■ WHAT TO PRODUCE
Repeat exactly the lines of the listing from the line containing "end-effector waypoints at" through its last line, and nothing beyond them.

···

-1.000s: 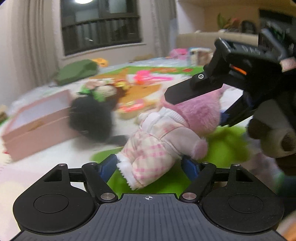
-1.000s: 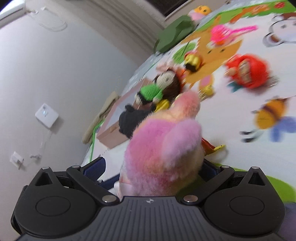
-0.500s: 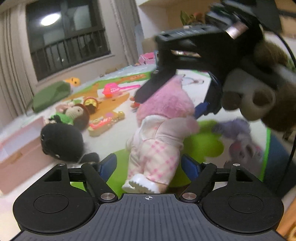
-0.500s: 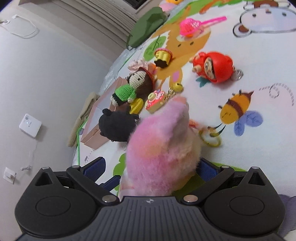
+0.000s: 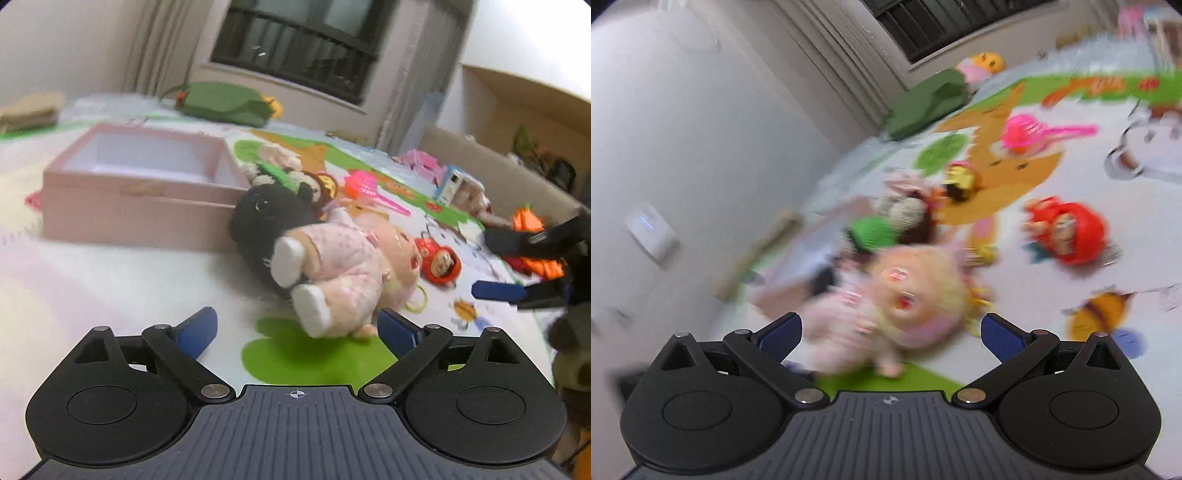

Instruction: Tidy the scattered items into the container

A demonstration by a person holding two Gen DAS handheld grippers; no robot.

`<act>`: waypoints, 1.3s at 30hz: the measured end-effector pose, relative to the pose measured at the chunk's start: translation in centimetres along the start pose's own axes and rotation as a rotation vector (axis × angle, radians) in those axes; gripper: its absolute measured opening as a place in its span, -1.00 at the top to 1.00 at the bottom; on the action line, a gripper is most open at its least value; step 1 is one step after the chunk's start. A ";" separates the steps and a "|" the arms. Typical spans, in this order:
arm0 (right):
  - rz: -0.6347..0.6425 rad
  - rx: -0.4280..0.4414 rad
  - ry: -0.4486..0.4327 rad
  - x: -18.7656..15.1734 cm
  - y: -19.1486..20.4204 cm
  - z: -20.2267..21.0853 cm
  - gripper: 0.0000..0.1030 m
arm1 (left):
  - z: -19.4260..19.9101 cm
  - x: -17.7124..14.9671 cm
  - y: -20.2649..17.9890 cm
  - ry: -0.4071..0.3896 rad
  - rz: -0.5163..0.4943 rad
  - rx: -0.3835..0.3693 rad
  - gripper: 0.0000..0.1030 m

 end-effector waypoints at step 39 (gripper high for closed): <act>0.285 -0.394 -0.018 -6.0 -4.4 0.8 -1.00 | -3.3 0.1 -5.5 0.017 -0.364 0.093 -0.63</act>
Point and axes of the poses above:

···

■ ANSWER
 end-effector waypoints at step 39 (gripper high for closed): <act>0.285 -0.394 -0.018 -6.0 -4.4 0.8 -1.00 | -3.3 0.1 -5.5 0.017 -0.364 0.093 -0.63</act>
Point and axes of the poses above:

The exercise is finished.